Task objective » The answer must be the complete listing, reproduced exactly.

*** Provided data Section Begins ***

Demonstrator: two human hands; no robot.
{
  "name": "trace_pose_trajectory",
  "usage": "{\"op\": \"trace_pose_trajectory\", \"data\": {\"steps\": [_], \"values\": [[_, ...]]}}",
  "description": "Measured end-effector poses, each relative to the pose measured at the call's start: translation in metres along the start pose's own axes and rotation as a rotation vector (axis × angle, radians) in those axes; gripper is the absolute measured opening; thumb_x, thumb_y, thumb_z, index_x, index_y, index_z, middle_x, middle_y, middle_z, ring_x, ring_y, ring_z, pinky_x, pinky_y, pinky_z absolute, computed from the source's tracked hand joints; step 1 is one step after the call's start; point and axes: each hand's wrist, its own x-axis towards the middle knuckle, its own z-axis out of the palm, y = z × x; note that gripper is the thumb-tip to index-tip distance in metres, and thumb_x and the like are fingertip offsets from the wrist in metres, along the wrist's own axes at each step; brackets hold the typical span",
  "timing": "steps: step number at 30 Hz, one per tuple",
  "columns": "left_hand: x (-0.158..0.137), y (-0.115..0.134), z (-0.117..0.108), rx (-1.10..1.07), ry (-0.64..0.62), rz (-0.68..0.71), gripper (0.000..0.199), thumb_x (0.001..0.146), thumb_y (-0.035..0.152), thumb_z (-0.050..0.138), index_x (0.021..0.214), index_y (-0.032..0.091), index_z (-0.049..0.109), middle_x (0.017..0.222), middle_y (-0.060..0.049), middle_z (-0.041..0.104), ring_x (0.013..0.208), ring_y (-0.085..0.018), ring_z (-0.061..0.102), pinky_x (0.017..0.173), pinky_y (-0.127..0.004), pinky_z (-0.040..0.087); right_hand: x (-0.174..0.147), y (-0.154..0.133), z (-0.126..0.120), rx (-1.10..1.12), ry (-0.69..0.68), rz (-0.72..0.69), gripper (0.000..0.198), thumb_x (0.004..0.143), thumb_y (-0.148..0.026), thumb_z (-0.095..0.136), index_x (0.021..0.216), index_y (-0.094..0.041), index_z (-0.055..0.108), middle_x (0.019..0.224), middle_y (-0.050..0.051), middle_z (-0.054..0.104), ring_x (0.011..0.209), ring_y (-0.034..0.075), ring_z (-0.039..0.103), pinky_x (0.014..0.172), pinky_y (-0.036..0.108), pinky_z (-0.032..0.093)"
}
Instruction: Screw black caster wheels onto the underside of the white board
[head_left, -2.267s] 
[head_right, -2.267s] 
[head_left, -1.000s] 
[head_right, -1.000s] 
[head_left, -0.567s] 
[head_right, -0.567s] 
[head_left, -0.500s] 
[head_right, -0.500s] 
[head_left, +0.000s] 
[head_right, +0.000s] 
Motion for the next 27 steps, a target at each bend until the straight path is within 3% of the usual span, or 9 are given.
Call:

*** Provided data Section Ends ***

Exercise response »
Demonstrator: two human hands; no robot.
{
  "name": "trace_pose_trajectory",
  "usage": "{\"op\": \"trace_pose_trajectory\", \"data\": {\"steps\": [_], \"values\": [[_, ...]]}}",
  "description": "Measured end-effector poses, each relative to the pose measured at the call's start: translation in metres along the start pose's own axes and rotation as a rotation vector (axis × angle, radians) in those axes; gripper is the absolute measured opening; thumb_x, thumb_y, thumb_z, index_x, index_y, index_z, middle_x, middle_y, middle_z, ring_x, ring_y, ring_z, pinky_x, pinky_y, pinky_z absolute, computed from the source's tracked hand joints; step 1 is one step after the call's start; point and axes: each hand's wrist, its own x-axis towards the middle knuckle, its own z-axis out of the palm, y = z × x; note that gripper is the thumb-tip to index-tip distance in metres, and thumb_x and the like are fingertip offsets from the wrist in metres, along the wrist's own axes at each step; brackets hold the typical span",
  "timing": "steps: step number at 30 Hz, one per tuple",
  "columns": "left_hand: x (-0.158..0.137), y (-0.115..0.134), z (-0.117..0.108), rx (-1.10..1.07), ry (-0.64..0.62), rz (-0.68..0.71), gripper (0.000..0.199), thumb_x (0.001..0.146), thumb_y (-0.035..0.152), thumb_z (-0.050..0.138), index_x (0.021..0.214), index_y (-0.032..0.091), index_z (-0.049..0.109), middle_x (0.017..0.222), middle_y (-0.060..0.049), middle_z (-0.041..0.104), ring_x (0.013..0.208), ring_y (-0.085..0.018), ring_z (-0.061..0.102), pinky_x (0.017..0.173), pinky_y (-0.127..0.004), pinky_z (-0.040..0.087); right_hand: x (-0.174..0.147), y (-0.154..0.133), z (-0.126..0.120), rx (-1.10..1.12), ry (-0.69..0.68), rz (-0.72..0.69), gripper (0.000..0.198), thumb_x (0.004..0.143), thumb_y (-0.148..0.026), thumb_z (-0.095..0.136), index_x (0.021..0.216), index_y (-0.094..0.041), index_z (-0.055..0.108), middle_x (0.019..0.224), middle_y (-0.050..0.051), middle_z (-0.054..0.104), ring_x (0.011..0.209), ring_y (-0.034..0.075), ring_z (-0.039..0.103), pinky_x (0.014..0.172), pinky_y (-0.036..0.108), pinky_z (-0.032..0.093)"
}
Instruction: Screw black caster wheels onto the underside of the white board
[head_left, -2.267s] 
[head_right, -2.267s] 
[head_left, -1.000s] 
[head_right, -1.000s] 
[head_left, -0.567s] 
[head_right, -0.567s] 
[head_left, -0.500s] 
[head_right, -0.500s] 
[head_left, +0.000s] 
[head_right, +0.000s] 
Motion for the next 27 steps, a target at each bend until the straight path is within 3% of the usual span, or 9 are given.
Call:

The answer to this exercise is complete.